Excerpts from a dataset
((
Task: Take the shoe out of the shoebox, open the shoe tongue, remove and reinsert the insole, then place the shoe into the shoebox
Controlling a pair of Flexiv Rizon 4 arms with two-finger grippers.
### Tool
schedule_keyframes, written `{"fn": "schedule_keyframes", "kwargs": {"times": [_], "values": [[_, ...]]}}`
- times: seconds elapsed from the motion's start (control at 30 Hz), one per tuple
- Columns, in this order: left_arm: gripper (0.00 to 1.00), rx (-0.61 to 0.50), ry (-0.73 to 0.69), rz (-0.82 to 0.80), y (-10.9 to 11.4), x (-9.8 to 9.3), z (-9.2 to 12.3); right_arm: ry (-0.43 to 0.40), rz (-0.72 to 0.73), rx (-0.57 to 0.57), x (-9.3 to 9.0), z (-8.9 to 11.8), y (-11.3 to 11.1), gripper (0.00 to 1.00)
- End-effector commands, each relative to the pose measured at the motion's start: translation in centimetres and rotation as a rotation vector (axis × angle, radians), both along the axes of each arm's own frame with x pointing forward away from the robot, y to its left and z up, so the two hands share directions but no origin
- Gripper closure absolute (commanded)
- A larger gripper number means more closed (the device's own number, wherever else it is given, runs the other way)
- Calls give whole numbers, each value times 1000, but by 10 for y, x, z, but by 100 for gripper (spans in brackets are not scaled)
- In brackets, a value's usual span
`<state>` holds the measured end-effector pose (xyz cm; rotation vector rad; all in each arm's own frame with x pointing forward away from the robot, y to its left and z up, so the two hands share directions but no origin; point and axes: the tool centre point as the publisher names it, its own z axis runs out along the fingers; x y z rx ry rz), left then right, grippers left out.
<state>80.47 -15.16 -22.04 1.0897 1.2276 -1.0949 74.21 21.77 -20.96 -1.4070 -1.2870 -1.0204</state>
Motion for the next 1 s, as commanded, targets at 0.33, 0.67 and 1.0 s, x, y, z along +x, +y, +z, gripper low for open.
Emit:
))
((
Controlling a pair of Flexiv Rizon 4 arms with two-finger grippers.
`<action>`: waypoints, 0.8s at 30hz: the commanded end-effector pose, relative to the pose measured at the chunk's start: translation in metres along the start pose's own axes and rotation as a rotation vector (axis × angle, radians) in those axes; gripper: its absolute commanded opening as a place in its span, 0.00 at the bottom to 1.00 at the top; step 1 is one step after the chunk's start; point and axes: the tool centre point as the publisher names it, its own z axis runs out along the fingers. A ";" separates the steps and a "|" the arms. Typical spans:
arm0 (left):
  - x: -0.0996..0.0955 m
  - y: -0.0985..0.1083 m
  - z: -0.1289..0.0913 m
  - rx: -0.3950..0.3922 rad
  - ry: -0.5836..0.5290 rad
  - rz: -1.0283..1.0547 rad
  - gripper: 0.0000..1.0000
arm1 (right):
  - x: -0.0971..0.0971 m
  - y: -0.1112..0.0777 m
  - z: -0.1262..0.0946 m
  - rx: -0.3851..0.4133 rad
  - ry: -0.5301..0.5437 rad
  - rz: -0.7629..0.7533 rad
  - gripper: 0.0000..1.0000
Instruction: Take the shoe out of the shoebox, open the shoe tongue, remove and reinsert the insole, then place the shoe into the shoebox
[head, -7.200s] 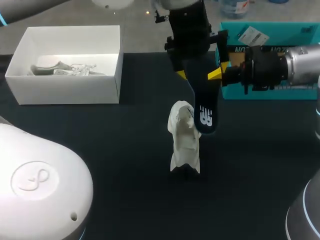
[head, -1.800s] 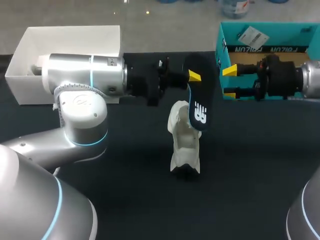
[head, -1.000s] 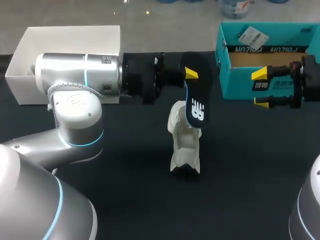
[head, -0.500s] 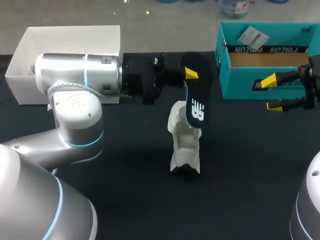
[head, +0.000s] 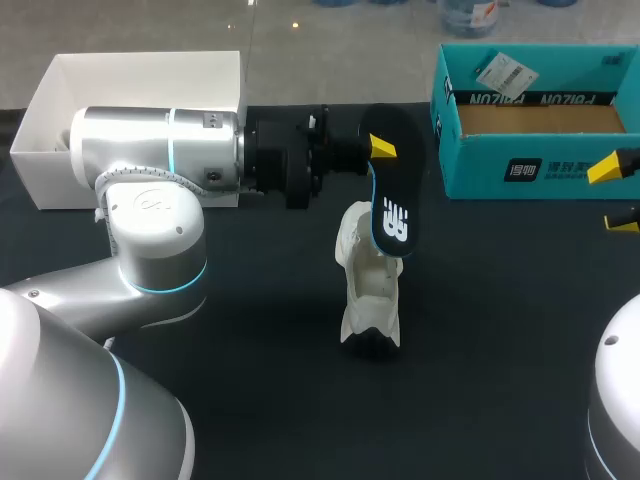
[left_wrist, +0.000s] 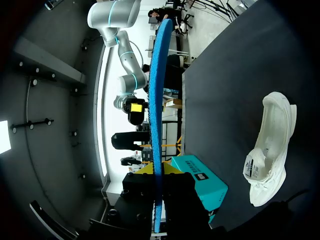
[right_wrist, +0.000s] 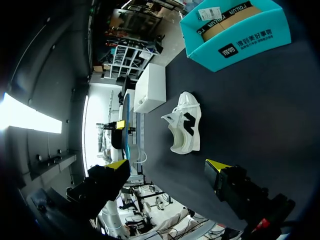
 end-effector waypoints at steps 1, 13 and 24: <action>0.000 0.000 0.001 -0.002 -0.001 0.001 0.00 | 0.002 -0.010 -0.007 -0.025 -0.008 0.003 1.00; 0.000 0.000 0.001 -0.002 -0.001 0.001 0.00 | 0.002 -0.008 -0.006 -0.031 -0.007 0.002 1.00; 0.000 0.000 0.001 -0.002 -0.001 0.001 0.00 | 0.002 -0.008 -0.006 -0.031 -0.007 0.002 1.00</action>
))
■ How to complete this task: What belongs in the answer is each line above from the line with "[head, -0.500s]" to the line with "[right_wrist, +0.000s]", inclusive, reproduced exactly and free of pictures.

■ Output for this task:
[head, -0.500s] 
[head, +0.000s] 
[left_wrist, +0.000s] 
[right_wrist, +0.000s] 

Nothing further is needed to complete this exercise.